- About this exercise
Keep only the lines of the data below that contain "image", and copy them.

*** Input data

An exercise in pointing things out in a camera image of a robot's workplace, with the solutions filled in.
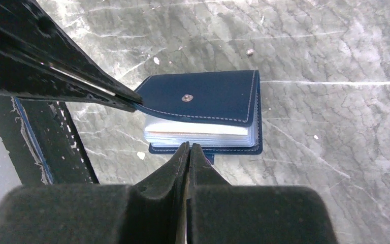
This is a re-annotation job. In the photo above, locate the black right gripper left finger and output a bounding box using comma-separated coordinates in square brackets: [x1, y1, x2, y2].
[0, 143, 190, 243]

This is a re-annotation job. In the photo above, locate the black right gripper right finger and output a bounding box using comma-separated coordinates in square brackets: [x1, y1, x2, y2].
[187, 144, 338, 243]

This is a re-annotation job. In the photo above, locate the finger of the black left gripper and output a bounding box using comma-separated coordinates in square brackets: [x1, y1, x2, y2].
[0, 1, 142, 112]

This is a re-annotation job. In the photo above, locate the navy blue card holder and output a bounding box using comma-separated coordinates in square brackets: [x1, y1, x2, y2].
[136, 70, 263, 155]

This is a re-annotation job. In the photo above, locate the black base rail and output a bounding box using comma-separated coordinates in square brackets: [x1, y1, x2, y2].
[0, 96, 99, 186]

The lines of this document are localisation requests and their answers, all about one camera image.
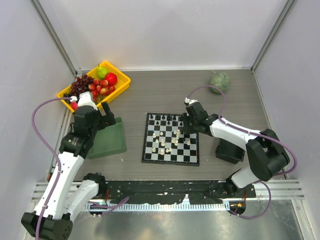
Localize black white chessboard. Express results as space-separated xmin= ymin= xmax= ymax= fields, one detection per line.
xmin=141 ymin=112 xmax=200 ymax=167

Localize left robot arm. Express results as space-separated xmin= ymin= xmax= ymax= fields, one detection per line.
xmin=21 ymin=102 xmax=116 ymax=240

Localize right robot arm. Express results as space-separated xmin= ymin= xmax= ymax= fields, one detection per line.
xmin=182 ymin=98 xmax=290 ymax=197

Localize white chess piece cluster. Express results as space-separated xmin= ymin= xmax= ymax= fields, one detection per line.
xmin=144 ymin=125 xmax=198 ymax=156

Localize red mango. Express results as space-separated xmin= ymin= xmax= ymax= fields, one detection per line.
xmin=70 ymin=102 xmax=78 ymax=111

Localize green plastic tray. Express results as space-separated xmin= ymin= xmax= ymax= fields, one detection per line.
xmin=86 ymin=117 xmax=127 ymax=159

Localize black grape bunch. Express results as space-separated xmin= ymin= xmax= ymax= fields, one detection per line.
xmin=63 ymin=93 xmax=73 ymax=100

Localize purple grape bunch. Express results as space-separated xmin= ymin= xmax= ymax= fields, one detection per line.
xmin=67 ymin=74 xmax=94 ymax=97

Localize yellow plastic tray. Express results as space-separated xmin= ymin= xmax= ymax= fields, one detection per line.
xmin=57 ymin=61 xmax=131 ymax=110

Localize red apple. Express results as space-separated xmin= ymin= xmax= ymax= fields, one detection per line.
xmin=104 ymin=72 xmax=118 ymax=86

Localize black plastic box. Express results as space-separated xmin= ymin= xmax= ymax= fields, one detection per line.
xmin=215 ymin=138 xmax=245 ymax=165

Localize green melon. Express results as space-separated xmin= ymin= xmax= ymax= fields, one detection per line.
xmin=208 ymin=72 xmax=231 ymax=93

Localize green pear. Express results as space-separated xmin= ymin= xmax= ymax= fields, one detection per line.
xmin=97 ymin=64 xmax=109 ymax=79

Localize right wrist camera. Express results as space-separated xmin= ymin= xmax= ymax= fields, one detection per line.
xmin=184 ymin=97 xmax=199 ymax=106

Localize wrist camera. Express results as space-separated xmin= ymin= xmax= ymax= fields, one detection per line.
xmin=76 ymin=91 xmax=98 ymax=111
xmin=184 ymin=97 xmax=199 ymax=106

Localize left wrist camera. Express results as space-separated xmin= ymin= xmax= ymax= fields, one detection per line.
xmin=76 ymin=91 xmax=98 ymax=111

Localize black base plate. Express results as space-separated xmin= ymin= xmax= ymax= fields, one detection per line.
xmin=97 ymin=180 xmax=256 ymax=205

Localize white cable duct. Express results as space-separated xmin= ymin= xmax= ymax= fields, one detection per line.
xmin=82 ymin=201 xmax=230 ymax=212

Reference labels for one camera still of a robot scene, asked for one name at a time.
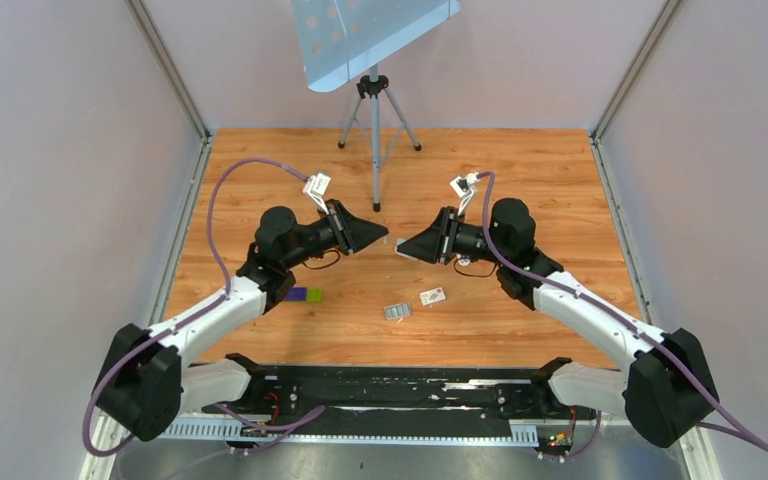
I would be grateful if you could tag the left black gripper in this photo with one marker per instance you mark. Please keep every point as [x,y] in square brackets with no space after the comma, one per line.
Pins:
[351,234]

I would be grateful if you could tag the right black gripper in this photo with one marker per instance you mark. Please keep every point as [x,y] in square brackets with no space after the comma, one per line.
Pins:
[438,242]

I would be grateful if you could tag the white staple box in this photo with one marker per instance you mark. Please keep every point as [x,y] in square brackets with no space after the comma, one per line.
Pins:
[432,296]

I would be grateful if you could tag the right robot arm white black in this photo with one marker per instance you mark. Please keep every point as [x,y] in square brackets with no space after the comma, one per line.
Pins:
[661,384]

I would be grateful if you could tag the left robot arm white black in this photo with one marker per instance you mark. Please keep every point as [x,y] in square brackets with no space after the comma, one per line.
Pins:
[150,375]

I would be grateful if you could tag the purple green toy brick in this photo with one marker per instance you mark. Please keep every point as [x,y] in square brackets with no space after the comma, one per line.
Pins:
[304,294]

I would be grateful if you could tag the grey tripod stand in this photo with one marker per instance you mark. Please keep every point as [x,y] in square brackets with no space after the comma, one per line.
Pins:
[370,88]

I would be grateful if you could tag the light blue perforated board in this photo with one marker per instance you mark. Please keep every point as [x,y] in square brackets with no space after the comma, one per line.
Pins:
[340,40]

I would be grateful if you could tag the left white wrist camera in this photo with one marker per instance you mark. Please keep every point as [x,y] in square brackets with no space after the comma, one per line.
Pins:
[315,188]

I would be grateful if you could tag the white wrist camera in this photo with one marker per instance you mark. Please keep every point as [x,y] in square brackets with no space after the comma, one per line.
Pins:
[465,188]
[315,188]

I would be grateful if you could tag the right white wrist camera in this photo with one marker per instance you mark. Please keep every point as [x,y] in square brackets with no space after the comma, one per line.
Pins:
[465,188]

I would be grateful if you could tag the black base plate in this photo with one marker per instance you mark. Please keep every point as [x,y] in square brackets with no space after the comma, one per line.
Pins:
[390,400]

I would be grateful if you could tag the white slotted cable duct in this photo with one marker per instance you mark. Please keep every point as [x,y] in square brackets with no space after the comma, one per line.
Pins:
[520,436]

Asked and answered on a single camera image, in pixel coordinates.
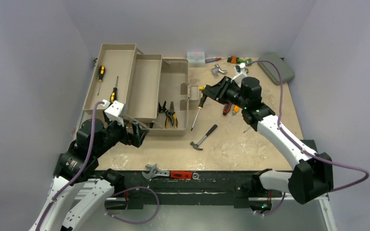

******

- Result for this exercise
An exercise in pointing things out in a camera image of a robot's workplace, with the solutions filled in.
The lines of this document are localisation requests and their answers, all about one camera image.
Asked and answered on a single camera image, in pixel coordinates.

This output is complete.